§ Exercise
Pictures do not belong in the copy; retype the records below exactly.
==== Exercise materials ====
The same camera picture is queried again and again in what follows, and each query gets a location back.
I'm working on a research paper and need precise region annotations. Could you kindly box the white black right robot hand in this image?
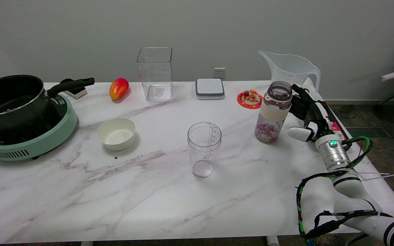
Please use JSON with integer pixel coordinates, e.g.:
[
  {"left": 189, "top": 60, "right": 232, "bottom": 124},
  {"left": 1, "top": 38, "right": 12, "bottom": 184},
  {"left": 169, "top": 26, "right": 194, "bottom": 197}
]
[{"left": 287, "top": 84, "right": 336, "bottom": 142}]

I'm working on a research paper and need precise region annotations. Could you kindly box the small black white gadget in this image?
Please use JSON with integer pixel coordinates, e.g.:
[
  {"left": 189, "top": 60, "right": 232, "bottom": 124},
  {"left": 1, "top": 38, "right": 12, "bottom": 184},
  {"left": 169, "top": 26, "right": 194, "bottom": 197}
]
[{"left": 60, "top": 79, "right": 88, "bottom": 99}]

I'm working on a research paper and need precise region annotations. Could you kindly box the clear square container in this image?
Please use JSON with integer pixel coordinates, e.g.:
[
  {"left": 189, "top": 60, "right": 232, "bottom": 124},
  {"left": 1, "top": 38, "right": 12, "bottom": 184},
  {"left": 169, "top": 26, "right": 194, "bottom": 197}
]
[{"left": 137, "top": 47, "right": 174, "bottom": 102}]

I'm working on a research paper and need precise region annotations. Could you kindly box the clear bottle with candies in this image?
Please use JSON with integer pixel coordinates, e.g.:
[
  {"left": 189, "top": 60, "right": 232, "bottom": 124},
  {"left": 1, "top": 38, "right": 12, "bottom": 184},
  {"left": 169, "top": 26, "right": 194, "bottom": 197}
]
[{"left": 254, "top": 81, "right": 293, "bottom": 144}]

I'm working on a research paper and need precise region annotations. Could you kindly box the red yellow mango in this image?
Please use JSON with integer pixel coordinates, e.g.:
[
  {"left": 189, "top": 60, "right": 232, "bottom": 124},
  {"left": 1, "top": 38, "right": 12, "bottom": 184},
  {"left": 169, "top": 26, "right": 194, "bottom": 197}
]
[{"left": 109, "top": 78, "right": 129, "bottom": 100}]

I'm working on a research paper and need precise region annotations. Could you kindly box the black holder with red label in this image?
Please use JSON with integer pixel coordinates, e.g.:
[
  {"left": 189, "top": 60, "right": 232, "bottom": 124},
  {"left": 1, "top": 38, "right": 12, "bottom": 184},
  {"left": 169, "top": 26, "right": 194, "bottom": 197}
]
[{"left": 317, "top": 100, "right": 352, "bottom": 152}]

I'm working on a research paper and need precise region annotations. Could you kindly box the black pot with handle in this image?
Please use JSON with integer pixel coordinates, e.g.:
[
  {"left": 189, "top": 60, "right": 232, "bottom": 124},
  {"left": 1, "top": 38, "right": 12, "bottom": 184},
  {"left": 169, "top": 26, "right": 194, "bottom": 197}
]
[{"left": 0, "top": 74, "right": 95, "bottom": 133}]

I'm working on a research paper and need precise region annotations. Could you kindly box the red coaster with figurines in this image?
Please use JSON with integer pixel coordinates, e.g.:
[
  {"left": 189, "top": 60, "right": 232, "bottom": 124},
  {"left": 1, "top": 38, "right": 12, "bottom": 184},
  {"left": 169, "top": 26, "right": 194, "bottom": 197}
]
[{"left": 237, "top": 90, "right": 263, "bottom": 109}]

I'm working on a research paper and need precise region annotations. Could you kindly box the white bowl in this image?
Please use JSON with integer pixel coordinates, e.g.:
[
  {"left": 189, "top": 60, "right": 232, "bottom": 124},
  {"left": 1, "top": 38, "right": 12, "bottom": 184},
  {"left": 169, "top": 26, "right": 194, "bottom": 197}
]
[{"left": 97, "top": 118, "right": 136, "bottom": 151}]

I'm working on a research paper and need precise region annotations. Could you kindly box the floor vent grille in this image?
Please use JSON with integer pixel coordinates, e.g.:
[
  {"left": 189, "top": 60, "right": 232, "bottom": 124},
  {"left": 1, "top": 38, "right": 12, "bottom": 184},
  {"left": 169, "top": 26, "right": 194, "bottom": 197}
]
[{"left": 345, "top": 126, "right": 388, "bottom": 138}]

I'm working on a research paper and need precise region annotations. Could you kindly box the clear plastic measuring cup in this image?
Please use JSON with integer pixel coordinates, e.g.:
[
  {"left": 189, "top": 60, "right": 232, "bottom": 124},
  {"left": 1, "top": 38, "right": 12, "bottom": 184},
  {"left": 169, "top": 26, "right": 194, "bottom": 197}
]
[{"left": 187, "top": 122, "right": 222, "bottom": 178}]

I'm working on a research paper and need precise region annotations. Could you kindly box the translucent measuring pitcher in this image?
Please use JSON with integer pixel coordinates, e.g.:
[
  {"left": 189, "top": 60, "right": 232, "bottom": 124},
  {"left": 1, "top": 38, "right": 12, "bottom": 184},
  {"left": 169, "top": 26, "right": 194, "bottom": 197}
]
[{"left": 258, "top": 50, "right": 321, "bottom": 99}]

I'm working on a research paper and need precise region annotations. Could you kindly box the green induction cooker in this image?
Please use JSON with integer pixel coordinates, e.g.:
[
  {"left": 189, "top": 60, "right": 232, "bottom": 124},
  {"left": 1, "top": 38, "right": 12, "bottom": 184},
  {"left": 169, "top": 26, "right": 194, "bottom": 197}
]
[{"left": 0, "top": 93, "right": 78, "bottom": 161}]
====
§ Worked solution
The same camera picture is queried again and again in what follows, and each query gets a location back.
I'm working on a research paper and need precise region annotations. Could you kindly box the white black right robot hand in this image?
Please use JSON with integer pixel coordinates, e.g.:
[
  {"left": 189, "top": 60, "right": 232, "bottom": 124},
  {"left": 1, "top": 38, "right": 12, "bottom": 184},
  {"left": 169, "top": 26, "right": 194, "bottom": 197}
]
[{"left": 287, "top": 84, "right": 336, "bottom": 142}]

I'm working on a research paper and need precise region annotations. Could you kindly box the small black white gadget in this image?
Please use JSON with integer pixel coordinates, e.g.:
[
  {"left": 189, "top": 60, "right": 232, "bottom": 124},
  {"left": 1, "top": 38, "right": 12, "bottom": 184},
  {"left": 169, "top": 26, "right": 194, "bottom": 197}
]
[{"left": 60, "top": 79, "right": 88, "bottom": 99}]

I'm working on a research paper and need precise region annotations. Could you kindly box the clear square container in this image?
Please use JSON with integer pixel coordinates, e.g.:
[
  {"left": 189, "top": 60, "right": 232, "bottom": 124},
  {"left": 1, "top": 38, "right": 12, "bottom": 184},
  {"left": 169, "top": 26, "right": 194, "bottom": 197}
]
[{"left": 137, "top": 47, "right": 174, "bottom": 102}]

I'm working on a research paper and need precise region annotations. Could you kindly box the clear bottle with candies in this image?
Please use JSON with integer pixel coordinates, e.g.:
[
  {"left": 189, "top": 60, "right": 232, "bottom": 124},
  {"left": 1, "top": 38, "right": 12, "bottom": 184},
  {"left": 169, "top": 26, "right": 194, "bottom": 197}
]
[{"left": 254, "top": 81, "right": 293, "bottom": 144}]

I'm working on a research paper and need precise region annotations. Could you kindly box the red yellow mango in this image?
Please use JSON with integer pixel coordinates, e.g.:
[
  {"left": 189, "top": 60, "right": 232, "bottom": 124},
  {"left": 1, "top": 38, "right": 12, "bottom": 184},
  {"left": 169, "top": 26, "right": 194, "bottom": 197}
]
[{"left": 109, "top": 78, "right": 129, "bottom": 100}]

I'm working on a research paper and need precise region annotations. Could you kindly box the black holder with red label in this image?
Please use JSON with integer pixel coordinates, e.g.:
[
  {"left": 189, "top": 60, "right": 232, "bottom": 124},
  {"left": 1, "top": 38, "right": 12, "bottom": 184},
  {"left": 169, "top": 26, "right": 194, "bottom": 197}
]
[{"left": 317, "top": 100, "right": 352, "bottom": 152}]

I'm working on a research paper and need precise region annotations. Could you kindly box the black pot with handle in this image?
Please use JSON with integer pixel coordinates, e.g.:
[
  {"left": 189, "top": 60, "right": 232, "bottom": 124},
  {"left": 1, "top": 38, "right": 12, "bottom": 184},
  {"left": 169, "top": 26, "right": 194, "bottom": 197}
]
[{"left": 0, "top": 74, "right": 95, "bottom": 133}]

I'm working on a research paper and need precise region annotations. Could you kindly box the red coaster with figurines in this image?
Please use JSON with integer pixel coordinates, e.g.:
[
  {"left": 189, "top": 60, "right": 232, "bottom": 124},
  {"left": 1, "top": 38, "right": 12, "bottom": 184},
  {"left": 169, "top": 26, "right": 194, "bottom": 197}
]
[{"left": 237, "top": 90, "right": 263, "bottom": 109}]

I'm working on a research paper and need precise region annotations. Could you kindly box the white bowl in this image?
Please use JSON with integer pixel coordinates, e.g.:
[
  {"left": 189, "top": 60, "right": 232, "bottom": 124},
  {"left": 1, "top": 38, "right": 12, "bottom": 184},
  {"left": 169, "top": 26, "right": 194, "bottom": 197}
]
[{"left": 97, "top": 118, "right": 136, "bottom": 151}]

I'm working on a research paper and need precise region annotations. Could you kindly box the floor vent grille in this image?
Please use JSON with integer pixel coordinates, e.g.:
[
  {"left": 189, "top": 60, "right": 232, "bottom": 124},
  {"left": 1, "top": 38, "right": 12, "bottom": 184},
  {"left": 169, "top": 26, "right": 194, "bottom": 197}
]
[{"left": 345, "top": 126, "right": 388, "bottom": 138}]

I'm working on a research paper and need precise region annotations. Could you kindly box the clear plastic measuring cup in this image?
Please use JSON with integer pixel coordinates, e.g.:
[
  {"left": 189, "top": 60, "right": 232, "bottom": 124},
  {"left": 1, "top": 38, "right": 12, "bottom": 184},
  {"left": 169, "top": 26, "right": 194, "bottom": 197}
]
[{"left": 187, "top": 122, "right": 222, "bottom": 178}]

I'm working on a research paper and need precise region annotations. Could you kindly box the translucent measuring pitcher in this image?
Please use JSON with integer pixel coordinates, e.g.:
[
  {"left": 189, "top": 60, "right": 232, "bottom": 124},
  {"left": 1, "top": 38, "right": 12, "bottom": 184},
  {"left": 169, "top": 26, "right": 194, "bottom": 197}
]
[{"left": 258, "top": 50, "right": 321, "bottom": 99}]

I'm working on a research paper and need precise region annotations. Could you kindly box the green induction cooker in this image?
Please use JSON with integer pixel coordinates, e.g.:
[
  {"left": 189, "top": 60, "right": 232, "bottom": 124},
  {"left": 1, "top": 38, "right": 12, "bottom": 184},
  {"left": 169, "top": 26, "right": 194, "bottom": 197}
]
[{"left": 0, "top": 93, "right": 78, "bottom": 161}]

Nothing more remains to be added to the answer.